Bruxelles – Motto: “Un’Europa forte in un mondo di sfide”. Obiettivo: allineamento al lavoro della Commissione e promozione di un’Europa migliore. La presidenza croata di turno del Consiglio UE ha un’agenda che ricalca molto quella dell’esecutivo comunitario e della sua presidente Ursula von der Leyen. Il governo di Zagabria, alla sua prima presidenza della storia, costruisce il proprio semestre di lavoro attorno a quattro assi: un’Europa che sviluppa, un’Europa che unisce, un’Europa che unisce, un’Europa che protegge e un’Europa che sia influente.
Le quattro priorità tematiche sono perfettamente calzanti con l’agenda che von der Leyen ha disegnato per i prossimi cinque anni. I primi sei mesi del 2020 si collocano in quel solco già tracciato, e dunque non si corre il rischio di avere scontri né strappi. A partire dall’1 gennaio e fino al 30 giugno Consiglio e Commissione si muoveranno di pari passo sotto presidenza croata.
Ma la difficoltà starà nei fatti. Perché la Croazia dovrà coordinare i lavori sul quadro pluriennale dell’UE (MFF 2021-2027), che vede i 27 più divisi che mai. A proposito di 27: è sotto presidenza croata che, calendari e promesse alla mano, si dovrà concretizzare la Brexit e avviare il processo negoziale per le relazioni future. Andrej Plenkovic, primo ministro croato, sa che “la nostra presidenza giunge in un momento cruciale, per l’Europa e per il mondo” tutto.

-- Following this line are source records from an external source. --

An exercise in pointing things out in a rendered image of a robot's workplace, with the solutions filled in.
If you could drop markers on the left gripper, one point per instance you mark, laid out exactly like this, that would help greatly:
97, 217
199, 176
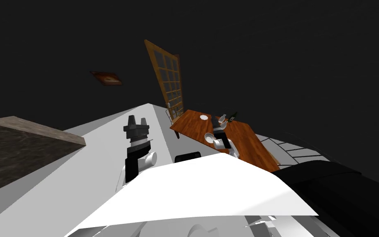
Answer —
136, 132

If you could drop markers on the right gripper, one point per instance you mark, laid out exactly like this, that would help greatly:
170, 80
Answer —
217, 125

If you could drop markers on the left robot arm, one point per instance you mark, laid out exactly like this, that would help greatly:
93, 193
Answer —
133, 164

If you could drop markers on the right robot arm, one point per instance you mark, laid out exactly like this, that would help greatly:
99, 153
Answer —
340, 197

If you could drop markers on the white bowl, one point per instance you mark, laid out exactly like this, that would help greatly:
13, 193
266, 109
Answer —
209, 138

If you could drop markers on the white plate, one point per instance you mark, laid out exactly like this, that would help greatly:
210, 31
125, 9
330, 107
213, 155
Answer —
204, 117

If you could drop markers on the dark green bottle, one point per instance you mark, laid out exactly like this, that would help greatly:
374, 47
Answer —
232, 117

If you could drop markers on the brown wooden table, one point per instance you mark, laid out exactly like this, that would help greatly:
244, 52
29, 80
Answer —
192, 126

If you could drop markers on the wooden framed glass door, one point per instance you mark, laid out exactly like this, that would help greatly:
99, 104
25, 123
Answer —
167, 80

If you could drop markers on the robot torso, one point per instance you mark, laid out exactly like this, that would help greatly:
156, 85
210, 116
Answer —
202, 187

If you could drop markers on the brown stone counter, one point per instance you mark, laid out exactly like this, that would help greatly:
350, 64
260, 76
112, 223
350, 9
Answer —
15, 154

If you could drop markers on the brown framed wall picture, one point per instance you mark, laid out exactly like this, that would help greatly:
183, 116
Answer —
107, 78

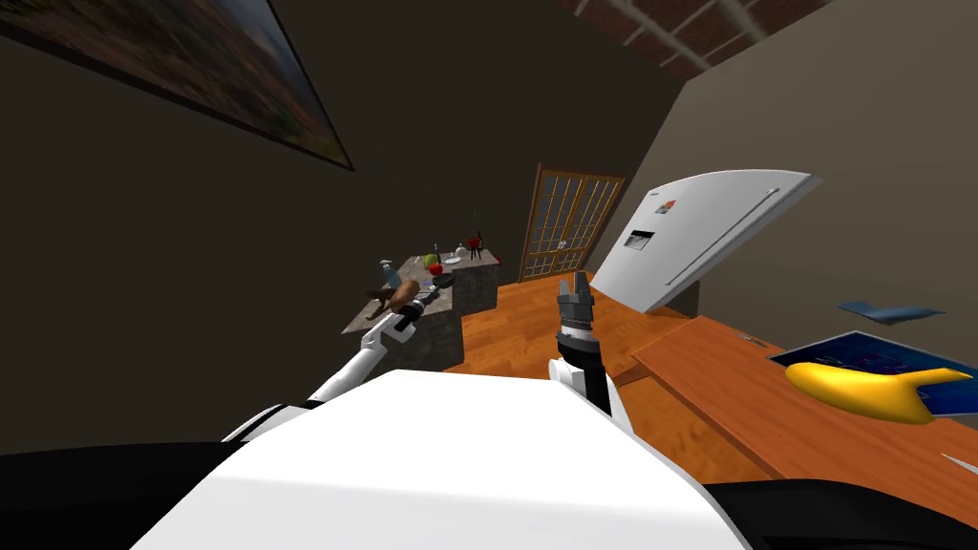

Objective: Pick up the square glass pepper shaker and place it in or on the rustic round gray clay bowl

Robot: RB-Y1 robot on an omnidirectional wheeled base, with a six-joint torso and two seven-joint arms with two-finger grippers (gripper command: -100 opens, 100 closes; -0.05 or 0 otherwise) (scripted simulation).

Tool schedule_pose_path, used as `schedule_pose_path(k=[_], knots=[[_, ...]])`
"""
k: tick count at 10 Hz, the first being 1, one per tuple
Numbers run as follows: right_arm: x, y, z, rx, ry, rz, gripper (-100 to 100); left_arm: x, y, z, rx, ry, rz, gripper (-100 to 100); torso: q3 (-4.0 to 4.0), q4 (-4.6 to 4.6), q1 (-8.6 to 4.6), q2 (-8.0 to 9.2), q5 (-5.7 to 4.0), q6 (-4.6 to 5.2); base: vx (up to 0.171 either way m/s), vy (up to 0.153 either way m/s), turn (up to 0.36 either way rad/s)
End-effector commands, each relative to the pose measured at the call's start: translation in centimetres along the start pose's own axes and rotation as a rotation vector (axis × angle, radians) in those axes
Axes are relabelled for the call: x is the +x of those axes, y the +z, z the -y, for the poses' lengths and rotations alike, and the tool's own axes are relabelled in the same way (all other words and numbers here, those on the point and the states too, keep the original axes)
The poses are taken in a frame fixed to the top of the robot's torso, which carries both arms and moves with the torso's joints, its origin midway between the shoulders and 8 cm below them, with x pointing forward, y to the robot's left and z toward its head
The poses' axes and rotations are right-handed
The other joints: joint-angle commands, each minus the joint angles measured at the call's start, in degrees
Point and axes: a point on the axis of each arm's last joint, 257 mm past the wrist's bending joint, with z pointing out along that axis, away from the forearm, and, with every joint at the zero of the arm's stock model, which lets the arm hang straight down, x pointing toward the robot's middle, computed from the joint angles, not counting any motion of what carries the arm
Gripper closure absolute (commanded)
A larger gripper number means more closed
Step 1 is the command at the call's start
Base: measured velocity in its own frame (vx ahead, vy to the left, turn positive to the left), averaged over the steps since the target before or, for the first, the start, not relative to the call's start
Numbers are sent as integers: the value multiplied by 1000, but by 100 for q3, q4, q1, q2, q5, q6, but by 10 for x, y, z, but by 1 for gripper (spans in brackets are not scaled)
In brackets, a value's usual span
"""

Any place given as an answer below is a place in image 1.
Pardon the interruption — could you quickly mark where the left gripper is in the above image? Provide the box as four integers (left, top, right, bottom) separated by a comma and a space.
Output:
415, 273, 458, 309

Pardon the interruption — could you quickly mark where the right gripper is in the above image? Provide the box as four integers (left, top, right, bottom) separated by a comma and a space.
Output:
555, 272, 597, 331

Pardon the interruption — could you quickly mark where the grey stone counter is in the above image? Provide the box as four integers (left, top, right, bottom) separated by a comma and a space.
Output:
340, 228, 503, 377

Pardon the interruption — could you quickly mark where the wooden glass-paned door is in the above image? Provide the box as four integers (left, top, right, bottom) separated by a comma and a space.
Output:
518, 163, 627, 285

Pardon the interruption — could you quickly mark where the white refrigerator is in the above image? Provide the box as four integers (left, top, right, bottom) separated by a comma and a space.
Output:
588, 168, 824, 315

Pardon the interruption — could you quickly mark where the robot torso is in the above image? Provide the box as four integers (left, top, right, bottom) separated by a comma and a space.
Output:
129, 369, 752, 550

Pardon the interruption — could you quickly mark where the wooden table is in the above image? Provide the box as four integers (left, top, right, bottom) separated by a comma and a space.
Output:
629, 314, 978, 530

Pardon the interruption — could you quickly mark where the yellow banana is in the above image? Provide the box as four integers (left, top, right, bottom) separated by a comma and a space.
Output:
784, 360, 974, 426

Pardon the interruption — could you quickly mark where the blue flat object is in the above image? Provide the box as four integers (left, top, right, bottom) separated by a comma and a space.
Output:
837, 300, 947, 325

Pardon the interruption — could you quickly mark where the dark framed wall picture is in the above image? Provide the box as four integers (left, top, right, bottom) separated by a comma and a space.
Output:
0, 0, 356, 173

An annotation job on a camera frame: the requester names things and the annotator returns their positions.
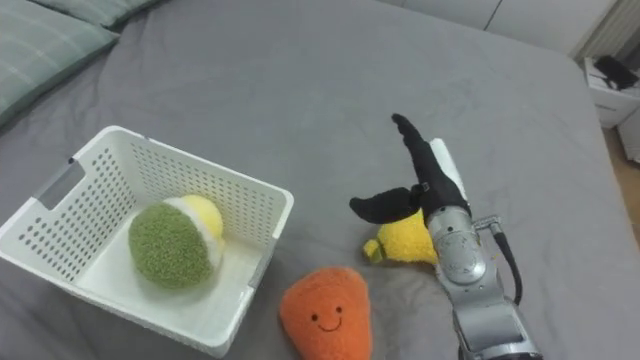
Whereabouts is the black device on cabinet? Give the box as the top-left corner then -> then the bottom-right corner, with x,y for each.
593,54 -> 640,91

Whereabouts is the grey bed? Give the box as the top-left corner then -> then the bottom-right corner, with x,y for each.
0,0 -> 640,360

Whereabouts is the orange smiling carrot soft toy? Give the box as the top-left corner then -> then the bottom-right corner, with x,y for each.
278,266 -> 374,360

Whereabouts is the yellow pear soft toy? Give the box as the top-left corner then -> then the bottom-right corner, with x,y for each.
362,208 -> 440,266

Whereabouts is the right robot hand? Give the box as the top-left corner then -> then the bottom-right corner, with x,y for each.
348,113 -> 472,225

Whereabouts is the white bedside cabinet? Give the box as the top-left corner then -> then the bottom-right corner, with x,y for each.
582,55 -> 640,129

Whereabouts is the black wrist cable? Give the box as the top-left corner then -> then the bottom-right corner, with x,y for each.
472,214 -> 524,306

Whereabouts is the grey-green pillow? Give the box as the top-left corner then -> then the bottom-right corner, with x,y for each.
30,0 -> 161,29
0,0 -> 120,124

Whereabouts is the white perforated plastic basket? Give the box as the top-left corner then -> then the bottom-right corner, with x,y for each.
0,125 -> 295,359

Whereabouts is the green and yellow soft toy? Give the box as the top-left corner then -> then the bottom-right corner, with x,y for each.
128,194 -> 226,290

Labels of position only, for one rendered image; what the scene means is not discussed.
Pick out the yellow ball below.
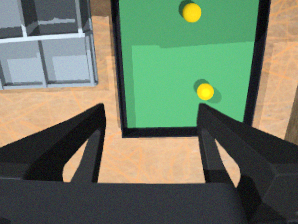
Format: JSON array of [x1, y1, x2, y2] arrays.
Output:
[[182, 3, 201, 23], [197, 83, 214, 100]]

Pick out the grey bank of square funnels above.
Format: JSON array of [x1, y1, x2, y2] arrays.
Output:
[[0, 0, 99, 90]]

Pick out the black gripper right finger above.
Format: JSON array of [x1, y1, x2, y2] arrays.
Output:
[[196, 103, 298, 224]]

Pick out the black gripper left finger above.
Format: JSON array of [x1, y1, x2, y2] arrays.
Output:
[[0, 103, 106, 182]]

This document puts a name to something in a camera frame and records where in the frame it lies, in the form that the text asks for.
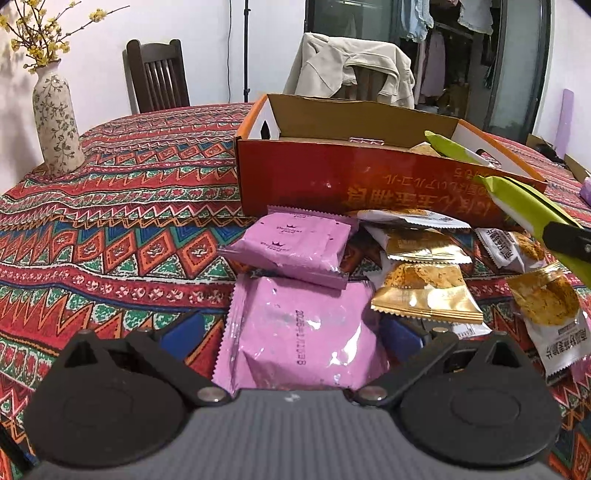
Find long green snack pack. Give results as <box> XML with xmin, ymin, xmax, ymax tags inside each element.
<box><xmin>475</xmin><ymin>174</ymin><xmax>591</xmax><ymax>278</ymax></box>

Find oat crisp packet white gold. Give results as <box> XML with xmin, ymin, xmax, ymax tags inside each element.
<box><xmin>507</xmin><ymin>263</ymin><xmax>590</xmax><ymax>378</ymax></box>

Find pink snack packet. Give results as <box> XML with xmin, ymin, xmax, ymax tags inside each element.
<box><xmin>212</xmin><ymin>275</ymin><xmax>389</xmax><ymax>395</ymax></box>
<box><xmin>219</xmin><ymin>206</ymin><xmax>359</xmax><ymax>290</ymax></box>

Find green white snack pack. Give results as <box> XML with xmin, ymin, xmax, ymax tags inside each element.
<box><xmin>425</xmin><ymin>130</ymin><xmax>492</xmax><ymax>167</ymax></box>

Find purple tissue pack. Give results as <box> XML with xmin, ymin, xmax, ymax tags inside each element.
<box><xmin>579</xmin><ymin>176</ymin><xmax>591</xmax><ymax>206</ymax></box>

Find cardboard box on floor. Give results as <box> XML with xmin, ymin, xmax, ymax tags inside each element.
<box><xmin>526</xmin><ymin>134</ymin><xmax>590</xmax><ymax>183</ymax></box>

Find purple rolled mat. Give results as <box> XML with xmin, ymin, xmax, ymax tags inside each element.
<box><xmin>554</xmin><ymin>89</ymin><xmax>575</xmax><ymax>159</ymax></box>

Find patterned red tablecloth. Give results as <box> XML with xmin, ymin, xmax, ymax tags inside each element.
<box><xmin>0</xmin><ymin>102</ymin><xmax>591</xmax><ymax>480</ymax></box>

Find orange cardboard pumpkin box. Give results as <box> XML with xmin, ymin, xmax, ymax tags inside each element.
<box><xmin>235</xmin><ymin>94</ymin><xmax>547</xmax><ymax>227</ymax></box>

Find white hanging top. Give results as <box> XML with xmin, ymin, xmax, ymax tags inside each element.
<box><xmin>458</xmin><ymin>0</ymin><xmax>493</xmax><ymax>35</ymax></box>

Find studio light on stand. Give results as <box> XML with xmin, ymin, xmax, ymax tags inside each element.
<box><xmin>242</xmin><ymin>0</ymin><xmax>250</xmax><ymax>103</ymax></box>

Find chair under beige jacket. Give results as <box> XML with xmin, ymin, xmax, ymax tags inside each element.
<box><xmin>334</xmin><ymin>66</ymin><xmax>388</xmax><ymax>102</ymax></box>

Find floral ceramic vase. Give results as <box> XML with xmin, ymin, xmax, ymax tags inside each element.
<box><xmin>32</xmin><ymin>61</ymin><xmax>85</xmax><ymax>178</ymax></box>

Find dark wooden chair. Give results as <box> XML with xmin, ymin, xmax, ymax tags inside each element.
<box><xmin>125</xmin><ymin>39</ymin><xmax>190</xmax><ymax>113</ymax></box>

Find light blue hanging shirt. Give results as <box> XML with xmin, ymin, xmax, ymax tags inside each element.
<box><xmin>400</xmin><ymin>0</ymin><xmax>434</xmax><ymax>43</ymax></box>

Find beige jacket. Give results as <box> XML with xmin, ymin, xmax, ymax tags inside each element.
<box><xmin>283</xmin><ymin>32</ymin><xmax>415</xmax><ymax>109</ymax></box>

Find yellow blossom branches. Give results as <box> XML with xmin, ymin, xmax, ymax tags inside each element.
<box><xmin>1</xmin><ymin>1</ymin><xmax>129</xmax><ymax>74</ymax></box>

I nodi da sciogliere non sono pochi e neppure di lieve entità. Ai già citati motivi di scontri si aggiungono immigrazione e allargamenti, dossier bloccati che Zagabria dovrà cercare di far ripartire. Sull’allargamento il governo si dichiara favorevole, il che implica sforzarsi di tenere le porte aperte ad Albania e Macedonia del Nord, la cui adesione all’UE è stata messa in discussione dalla Francia. Quest’ultimo un cliente scomodo, con cui la presidenza croata dovrà fare i conti.
A proposito di conti: l’Europa che unisce implica le grandi reti. Vuol dire potenziare trasporti e telecomunicazioni, internet e servizi digitali. Serviranno soldi per tutte queste infrastrutture. Soldi che gli Stati non voglino mettere. Un problema anche tipico dell’Europa che sviluppa, area che presuppone sforzi per la transizione verso un modello produttivo pulito. Nel progetto croato c’è, come in quello della Commissione. Mancano i soldi per finanziare queste politiche.